■ **Prompt**: The answer must be every record below, reproduced exactly.

(Collection entries)
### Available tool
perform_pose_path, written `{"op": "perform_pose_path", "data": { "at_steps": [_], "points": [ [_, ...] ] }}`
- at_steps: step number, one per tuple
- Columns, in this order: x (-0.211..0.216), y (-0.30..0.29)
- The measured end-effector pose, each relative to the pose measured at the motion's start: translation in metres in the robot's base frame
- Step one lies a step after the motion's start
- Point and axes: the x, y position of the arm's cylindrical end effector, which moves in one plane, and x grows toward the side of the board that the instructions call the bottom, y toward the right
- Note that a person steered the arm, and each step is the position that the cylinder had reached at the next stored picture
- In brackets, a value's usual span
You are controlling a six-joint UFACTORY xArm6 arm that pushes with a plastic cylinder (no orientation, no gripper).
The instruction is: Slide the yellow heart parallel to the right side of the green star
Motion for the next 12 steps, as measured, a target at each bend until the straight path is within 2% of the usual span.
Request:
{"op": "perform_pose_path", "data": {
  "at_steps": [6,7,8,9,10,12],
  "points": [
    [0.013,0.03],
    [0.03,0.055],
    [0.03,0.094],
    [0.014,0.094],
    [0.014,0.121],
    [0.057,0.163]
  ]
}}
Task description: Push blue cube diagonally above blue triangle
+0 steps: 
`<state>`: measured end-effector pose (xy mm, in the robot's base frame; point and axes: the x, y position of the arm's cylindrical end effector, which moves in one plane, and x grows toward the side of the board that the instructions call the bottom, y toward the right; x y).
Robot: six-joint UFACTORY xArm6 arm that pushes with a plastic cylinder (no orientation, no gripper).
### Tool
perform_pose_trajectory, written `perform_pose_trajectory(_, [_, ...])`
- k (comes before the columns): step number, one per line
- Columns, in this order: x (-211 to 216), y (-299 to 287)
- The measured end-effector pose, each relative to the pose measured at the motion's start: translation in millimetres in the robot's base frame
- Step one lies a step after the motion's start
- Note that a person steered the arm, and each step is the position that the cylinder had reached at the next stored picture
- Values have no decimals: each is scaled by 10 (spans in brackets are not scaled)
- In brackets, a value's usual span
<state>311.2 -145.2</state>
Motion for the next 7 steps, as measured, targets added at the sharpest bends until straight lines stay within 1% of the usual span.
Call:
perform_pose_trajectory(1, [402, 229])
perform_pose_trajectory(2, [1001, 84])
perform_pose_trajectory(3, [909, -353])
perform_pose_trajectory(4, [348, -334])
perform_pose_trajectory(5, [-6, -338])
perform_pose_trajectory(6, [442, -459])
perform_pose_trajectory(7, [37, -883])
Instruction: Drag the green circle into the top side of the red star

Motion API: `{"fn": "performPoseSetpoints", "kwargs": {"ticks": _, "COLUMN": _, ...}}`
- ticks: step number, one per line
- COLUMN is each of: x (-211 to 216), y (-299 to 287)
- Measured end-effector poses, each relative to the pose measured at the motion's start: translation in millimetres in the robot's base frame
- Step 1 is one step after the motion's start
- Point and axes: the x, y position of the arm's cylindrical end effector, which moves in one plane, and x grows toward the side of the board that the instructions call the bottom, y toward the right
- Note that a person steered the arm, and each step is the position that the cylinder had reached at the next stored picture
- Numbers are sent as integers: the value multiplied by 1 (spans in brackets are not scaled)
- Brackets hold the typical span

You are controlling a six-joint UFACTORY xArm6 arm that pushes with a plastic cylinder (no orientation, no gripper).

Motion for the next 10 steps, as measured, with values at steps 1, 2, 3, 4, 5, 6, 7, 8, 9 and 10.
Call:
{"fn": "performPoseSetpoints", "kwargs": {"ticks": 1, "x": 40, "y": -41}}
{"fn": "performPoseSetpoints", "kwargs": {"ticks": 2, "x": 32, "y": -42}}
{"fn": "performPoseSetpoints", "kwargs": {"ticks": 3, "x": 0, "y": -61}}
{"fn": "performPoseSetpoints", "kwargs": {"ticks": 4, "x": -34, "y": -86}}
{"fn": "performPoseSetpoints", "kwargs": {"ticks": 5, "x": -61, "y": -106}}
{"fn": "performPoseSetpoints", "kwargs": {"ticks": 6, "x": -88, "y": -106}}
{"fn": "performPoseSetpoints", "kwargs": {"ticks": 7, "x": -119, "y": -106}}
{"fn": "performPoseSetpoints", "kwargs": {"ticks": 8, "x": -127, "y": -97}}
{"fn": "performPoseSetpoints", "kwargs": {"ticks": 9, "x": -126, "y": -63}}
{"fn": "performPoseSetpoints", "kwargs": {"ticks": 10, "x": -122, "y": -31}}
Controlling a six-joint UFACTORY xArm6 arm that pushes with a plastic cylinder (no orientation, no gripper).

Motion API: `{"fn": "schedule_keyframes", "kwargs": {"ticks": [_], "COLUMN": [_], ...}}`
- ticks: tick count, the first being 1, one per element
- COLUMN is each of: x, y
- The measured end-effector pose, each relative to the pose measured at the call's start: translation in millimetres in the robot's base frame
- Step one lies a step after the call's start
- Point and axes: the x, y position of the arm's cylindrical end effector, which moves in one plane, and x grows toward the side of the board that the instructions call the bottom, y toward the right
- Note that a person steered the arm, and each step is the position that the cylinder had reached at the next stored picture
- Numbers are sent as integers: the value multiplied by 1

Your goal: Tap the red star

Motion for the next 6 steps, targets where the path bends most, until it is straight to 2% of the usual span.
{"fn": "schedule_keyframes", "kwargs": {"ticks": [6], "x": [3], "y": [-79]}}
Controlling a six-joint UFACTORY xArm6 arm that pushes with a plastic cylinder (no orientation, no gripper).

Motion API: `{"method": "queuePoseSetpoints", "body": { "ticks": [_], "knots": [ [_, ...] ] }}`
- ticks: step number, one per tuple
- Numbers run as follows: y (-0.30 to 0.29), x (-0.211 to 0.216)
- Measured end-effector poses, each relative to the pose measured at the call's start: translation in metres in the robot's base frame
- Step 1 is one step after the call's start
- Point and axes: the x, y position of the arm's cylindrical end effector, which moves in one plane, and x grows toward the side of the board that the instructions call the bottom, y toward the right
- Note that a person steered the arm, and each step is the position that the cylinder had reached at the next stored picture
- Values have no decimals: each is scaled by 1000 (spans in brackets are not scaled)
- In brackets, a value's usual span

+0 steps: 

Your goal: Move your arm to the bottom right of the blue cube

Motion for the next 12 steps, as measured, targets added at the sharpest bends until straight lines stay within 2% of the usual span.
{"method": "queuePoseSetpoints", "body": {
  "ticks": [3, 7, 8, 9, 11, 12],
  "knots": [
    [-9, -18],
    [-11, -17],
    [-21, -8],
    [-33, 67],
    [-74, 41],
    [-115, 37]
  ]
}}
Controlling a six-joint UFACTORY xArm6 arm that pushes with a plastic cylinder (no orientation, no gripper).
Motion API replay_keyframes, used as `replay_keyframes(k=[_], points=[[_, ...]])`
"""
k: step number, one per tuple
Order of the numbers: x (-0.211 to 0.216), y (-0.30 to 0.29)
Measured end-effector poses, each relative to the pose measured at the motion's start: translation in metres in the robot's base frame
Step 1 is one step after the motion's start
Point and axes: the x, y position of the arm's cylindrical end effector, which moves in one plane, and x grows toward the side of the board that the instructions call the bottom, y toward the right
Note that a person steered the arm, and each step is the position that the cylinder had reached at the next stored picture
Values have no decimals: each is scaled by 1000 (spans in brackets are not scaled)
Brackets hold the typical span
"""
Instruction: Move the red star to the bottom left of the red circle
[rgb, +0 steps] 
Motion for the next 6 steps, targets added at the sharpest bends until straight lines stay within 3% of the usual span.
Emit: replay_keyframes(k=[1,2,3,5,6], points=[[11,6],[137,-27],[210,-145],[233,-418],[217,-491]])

■ **Response for this exercise**:
### Available tool
perform_pose_path, written `{"op": "perform_pose_path", "data": { "at_steps": [_], "points": [ [_, ...] ] }}`
- at_steps: step number, one per tuple
- Columns, in this order: x (-0.211..0.216), y (-0.30..0.29)
- The measured end-effector pose, each relative to the pose measured at the motion's start: translation in metres in the robot's base frame
- Step one lies a step after the motion's start
- Point and axes: the x, y position of the arm's cylindrical end effector, which moves in one plane, and x grows toward the side of the board that the instructions call the bottom, y toward the right
- Note that a person steered the arm, and each step is the position that the cylinder had reached at the next stored picture
- In brackets, a value's usual span
You are controlling a six-joint UFACTORY xArm6 arm that pushes with a plastic cylinder (no orientation, no gripper).
The instruction is: Slide the yellow heart parallel to the right side of the green star
Motion for the next 12 steps, as measured, a target at each bend until the straight path is within 2% of the usual span.
Request:
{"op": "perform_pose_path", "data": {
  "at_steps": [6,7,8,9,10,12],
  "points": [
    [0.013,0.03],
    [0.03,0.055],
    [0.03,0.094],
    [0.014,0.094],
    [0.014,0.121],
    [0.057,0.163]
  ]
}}
Task description: Push blue cube diagonally above blue triangle
+0 steps: 
`<state>`: measured end-effector pose (xy mm, in the robot's base frame; point and axes: the x, y position of the arm's cylindrical end effector, which moves in one plane, and x grows toward the side of the board that the instructions call the bottom, y toward the right; x y).
Robot: six-joint UFACTORY xArm6 arm that pushes with a plastic cylinder (no orientation, no gripper).
### Tool
perform_pose_trajectory, written `perform_pose_trajectory(_, [_, ...])`
- k (comes before the columns): step number, one per line
- Columns, in this order: x (-211 to 216), y (-299 to 287)
- The measured end-effector pose, each relative to the pose measured at the motion's start: translation in millimetres in the robot's base frame
- Step one lies a step after the motion's start
- Note that a person steered the arm, and each step is the position that the cylinder had reached at the next stored picture
- Values have no decimals: each is scaled by 10 (spans in brackets are not scaled)
- In brackets, a value's usual span
<state>311.2 -145.2</state>
Motion for the next 7 steps, as measured, targets added at the sharpest bends until straight lines stay within 1% of the usual span.
Call:
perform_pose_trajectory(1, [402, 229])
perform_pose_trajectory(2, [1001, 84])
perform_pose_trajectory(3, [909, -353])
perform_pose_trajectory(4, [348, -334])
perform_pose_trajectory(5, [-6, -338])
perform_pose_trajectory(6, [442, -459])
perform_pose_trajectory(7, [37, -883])
Instruction: Drag the green circle into the top side of the red star

Motion API: `{"fn": "performPoseSetpoints", "kwargs": {"ticks": _, "COLUMN": _, ...}}`
- ticks: step number, one per line
- COLUMN is each of: x (-211 to 216), y (-299 to 287)
- Measured end-effector poses, each relative to the pose measured at the motion's start: translation in millimetres in the robot's base frame
- Step 1 is one step after the motion's start
- Point and axes: the x, y position of the arm's cylindrical end effector, which moves in one plane, and x grows toward the side of the board that the instructions call the bottom, y toward the right
- Note that a person steered the arm, and each step is the position that the cylinder had reached at the next stored picture
- Numbers are sent as integers: the value multiplied by 1 (spans in brackets are not scaled)
- Brackets hold the typical span

You are controlling a six-joint UFACTORY xArm6 arm that pushes with a plastic cylinder (no orientation, no gripper).

Motion for the next 10 steps, as measured, with values at steps 1, 2, 3, 4, 5, 6, 7, 8, 9 and 10.
Call:
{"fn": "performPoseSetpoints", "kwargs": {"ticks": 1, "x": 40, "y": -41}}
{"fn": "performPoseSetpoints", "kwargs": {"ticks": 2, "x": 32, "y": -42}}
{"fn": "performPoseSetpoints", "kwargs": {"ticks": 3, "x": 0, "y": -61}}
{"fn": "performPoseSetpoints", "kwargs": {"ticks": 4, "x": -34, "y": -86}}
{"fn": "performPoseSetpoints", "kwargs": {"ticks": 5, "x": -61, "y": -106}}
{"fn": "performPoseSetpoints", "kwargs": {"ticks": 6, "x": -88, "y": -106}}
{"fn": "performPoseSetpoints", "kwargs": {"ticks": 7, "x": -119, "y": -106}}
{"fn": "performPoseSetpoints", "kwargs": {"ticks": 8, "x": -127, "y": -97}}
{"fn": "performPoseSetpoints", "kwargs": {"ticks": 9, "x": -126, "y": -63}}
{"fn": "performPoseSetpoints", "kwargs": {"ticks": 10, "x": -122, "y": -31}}
Controlling a six-joint UFACTORY xArm6 arm that pushes with a plastic cylinder (no orientation, no gripper).

Motion API: `{"fn": "schedule_keyframes", "kwargs": {"ticks": [_], "COLUMN": [_], ...}}`
- ticks: tick count, the first being 1, one per element
- COLUMN is each of: x, y
- The measured end-effector pose, each relative to the pose measured at the call's start: translation in millimetres in the robot's base frame
- Step one lies a step after the call's start
- Point and axes: the x, y position of the arm's cylindrical end effector, which moves in one plane, and x grows toward the side of the board that the instructions call the bottom, y toward the right
- Note that a person steered the arm, and each step is the position that the cylinder had reached at the next stored picture
- Numbers are sent as integers: the value multiplied by 1

Your goal: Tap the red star

Motion for the next 6 steps, targets where the path bends most, until it is straight to 2% of the usual span.
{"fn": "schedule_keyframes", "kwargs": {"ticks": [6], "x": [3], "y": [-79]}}
Controlling a six-joint UFACTORY xArm6 arm that pushes with a plastic cylinder (no orientation, no gripper).

Motion API: `{"method": "queuePoseSetpoints", "body": { "ticks": [_], "knots": [ [_, ...] ] }}`
- ticks: step number, one per tuple
- Numbers run as follows: y (-0.30 to 0.29), x (-0.211 to 0.216)
- Measured end-effector poses, each relative to the pose measured at the call's start: translation in metres in the robot's base frame
- Step 1 is one step after the call's start
- Point and axes: the x, y position of the arm's cylindrical end effector, which moves in one plane, and x grows toward the side of the board that the instructions call the bottom, y toward the right
- Note that a person steered the arm, and each step is the position that the cylinder had reached at the next stored picture
- Values have no decimals: each is scaled by 1000 (spans in brackets are not scaled)
- In brackets, a value's usual span

+0 steps: 

Your goal: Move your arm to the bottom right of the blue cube

Motion for the next 12 steps, as measured, targets added at the sharpest bends until straight lines stay within 2% of the usual span.
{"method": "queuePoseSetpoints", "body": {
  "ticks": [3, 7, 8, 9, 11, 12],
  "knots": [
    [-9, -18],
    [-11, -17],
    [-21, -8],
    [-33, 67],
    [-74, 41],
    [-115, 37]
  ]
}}
Controlling a six-joint UFACTORY xArm6 arm that pushes with a plastic cylinder (no orientation, no gripper).
Motion API replay_keyframes, used as `replay_keyframes(k=[_], points=[[_, ...]])`
"""
k: step number, one per tuple
Order of the numbers: x (-0.211 to 0.216), y (-0.30 to 0.29)
Measured end-effector poses, each relative to the pose measured at the motion's start: translation in metres in the robot's base frame
Step 1 is one step after the motion's start
Point and axes: the x, y position of the arm's cylindrical end effector, which moves in one plane, and x grows toward the side of the board that the instructions call the bottom, y toward the right
Note that a person steered the arm, and each step is the position that the cylinder had reached at the next stored picture
Values have no decimals: each is scaled by 1000 (spans in brackets are not scaled)
Brackets hold the typical span
"""
Instruction: Move the red star to the bottom left of the red circle
[rgb, +0 steps] 
Motion for the next 6 steps, targets added at the sharpest bends until straight lines stay within 3% of the usual span.
Emit: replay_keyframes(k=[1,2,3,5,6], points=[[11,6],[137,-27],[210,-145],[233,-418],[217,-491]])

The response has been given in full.